Keine überflüssige Gesetzgebung schaffen
Haftungsverschärfungen oder gar neue EU-Haftungsordnungen für Künstliche Intelligenz sind überflüssig. Selbstverständlich wird KI – wie jede andere neue Technologie – im Einzelfall haftungsrechtliche Fragen aufwerfen. Für die Antworten auf diese Fragen braucht es aber keine gesetzgeberischen Eingriffe. Die Gerichte können künftige Streitfälle rund um die Haftungsfragen beantworten, indem sie die bestehenden Regeln auslegen und anwenden. Die europäische Produkthaftungsrichtlinie und das bewährte deutsche Haftungsrecht schützen dabei etwaige Geschädigte und wahren gleichzeitig die berechtigten Interessen von Herstellern und Nutzern, die ihre Haftungsrisiken problemlos versichern können. Haftungsrechtliche Schutzlücken beim Einsatz Künstlicher Intelligenz müssen also nicht geschlossen werden – sie sind schlicht nicht vorhanden.

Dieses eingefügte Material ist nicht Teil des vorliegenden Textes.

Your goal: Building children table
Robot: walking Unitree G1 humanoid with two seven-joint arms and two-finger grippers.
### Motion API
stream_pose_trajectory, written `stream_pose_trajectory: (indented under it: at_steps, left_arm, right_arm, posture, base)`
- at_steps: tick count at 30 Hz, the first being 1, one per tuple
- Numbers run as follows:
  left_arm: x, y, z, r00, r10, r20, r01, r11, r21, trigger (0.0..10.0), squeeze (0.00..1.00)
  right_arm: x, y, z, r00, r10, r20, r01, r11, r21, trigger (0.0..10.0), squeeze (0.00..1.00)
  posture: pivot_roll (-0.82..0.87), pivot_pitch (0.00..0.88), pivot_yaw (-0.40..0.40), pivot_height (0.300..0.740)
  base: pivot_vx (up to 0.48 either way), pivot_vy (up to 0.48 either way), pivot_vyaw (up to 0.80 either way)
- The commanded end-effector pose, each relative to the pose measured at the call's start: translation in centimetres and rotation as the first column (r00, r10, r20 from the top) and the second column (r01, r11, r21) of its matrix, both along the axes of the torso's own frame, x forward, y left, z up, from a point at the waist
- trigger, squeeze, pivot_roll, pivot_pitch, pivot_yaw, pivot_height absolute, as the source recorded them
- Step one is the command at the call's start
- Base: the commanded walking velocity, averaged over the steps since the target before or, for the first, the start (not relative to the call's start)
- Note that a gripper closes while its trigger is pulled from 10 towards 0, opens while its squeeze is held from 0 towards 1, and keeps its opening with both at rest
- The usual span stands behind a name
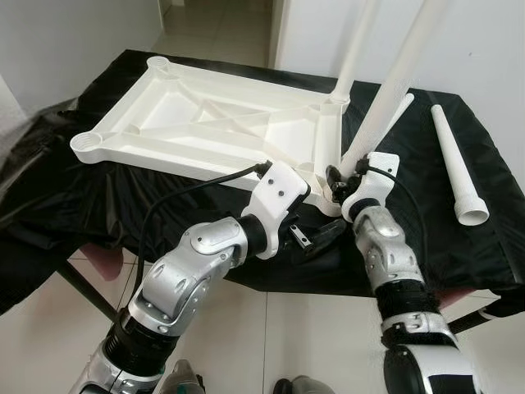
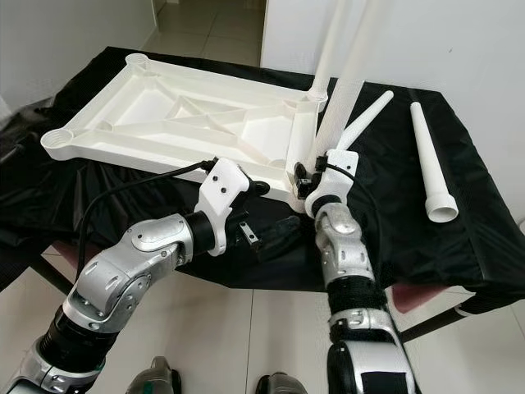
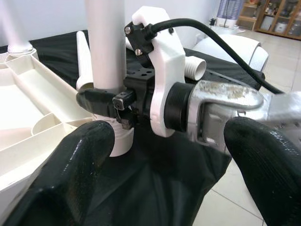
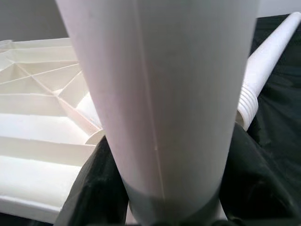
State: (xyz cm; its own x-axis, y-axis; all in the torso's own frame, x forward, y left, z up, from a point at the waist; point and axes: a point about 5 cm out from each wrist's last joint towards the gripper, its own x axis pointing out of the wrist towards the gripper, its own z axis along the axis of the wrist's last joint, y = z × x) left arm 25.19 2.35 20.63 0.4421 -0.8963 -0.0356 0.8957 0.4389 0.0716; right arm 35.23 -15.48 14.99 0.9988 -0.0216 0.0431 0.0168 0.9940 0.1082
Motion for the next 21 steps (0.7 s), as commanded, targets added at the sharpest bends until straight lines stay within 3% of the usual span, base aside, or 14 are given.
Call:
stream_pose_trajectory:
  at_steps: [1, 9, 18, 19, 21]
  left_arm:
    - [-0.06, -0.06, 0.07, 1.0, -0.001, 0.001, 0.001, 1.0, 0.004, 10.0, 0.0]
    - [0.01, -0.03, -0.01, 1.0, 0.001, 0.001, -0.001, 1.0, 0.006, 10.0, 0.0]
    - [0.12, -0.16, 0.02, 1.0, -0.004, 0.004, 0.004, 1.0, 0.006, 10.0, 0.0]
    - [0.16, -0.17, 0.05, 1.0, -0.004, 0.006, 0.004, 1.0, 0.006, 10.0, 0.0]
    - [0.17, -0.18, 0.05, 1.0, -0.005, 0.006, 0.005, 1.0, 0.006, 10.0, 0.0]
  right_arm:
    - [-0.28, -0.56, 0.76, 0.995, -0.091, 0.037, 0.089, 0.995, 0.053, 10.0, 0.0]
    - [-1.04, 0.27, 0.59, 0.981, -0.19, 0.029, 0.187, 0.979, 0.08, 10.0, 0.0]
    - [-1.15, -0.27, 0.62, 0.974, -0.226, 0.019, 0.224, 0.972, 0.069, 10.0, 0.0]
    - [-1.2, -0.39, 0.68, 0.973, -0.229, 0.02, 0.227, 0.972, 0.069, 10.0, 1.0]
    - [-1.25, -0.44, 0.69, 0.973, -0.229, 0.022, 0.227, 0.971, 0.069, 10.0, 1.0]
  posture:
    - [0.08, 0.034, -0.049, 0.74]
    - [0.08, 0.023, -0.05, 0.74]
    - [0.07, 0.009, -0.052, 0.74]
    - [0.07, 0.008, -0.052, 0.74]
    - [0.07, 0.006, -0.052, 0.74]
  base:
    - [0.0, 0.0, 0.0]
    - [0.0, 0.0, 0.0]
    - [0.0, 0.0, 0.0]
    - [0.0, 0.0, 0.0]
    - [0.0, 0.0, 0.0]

Europa sollte bei Entwicklung und Einsatz von KI mutig voranschreiten – die anderen tun es bereits. Das große Innovationspotenzial und die Chancen gilt es zu heben. Dafür braucht es kluge Rahmenbedingungen, zu denen auch ein klarer, beständiger und bewährter Rechtsrahmen gehört. Aber kein neues Haftungsrecht, das zu Widersprüchen und Rechtsunsicherheit führen und das Potenzial der Künstlichen Intelligenz im schlechtesten Fall von vornherein ersticken könnte. Noch besser als Bürokratieabbau im Nachhinein ist es schließlich, überflüssige Regelungen gar nicht erst entstehen zu lassen.
Anja Käfer-Rohrbach ist stellvertretende Hauptgeschäftsführerin des Gesamtverbands der Deutschen Versicherungswirtschaft e.V. (GDV).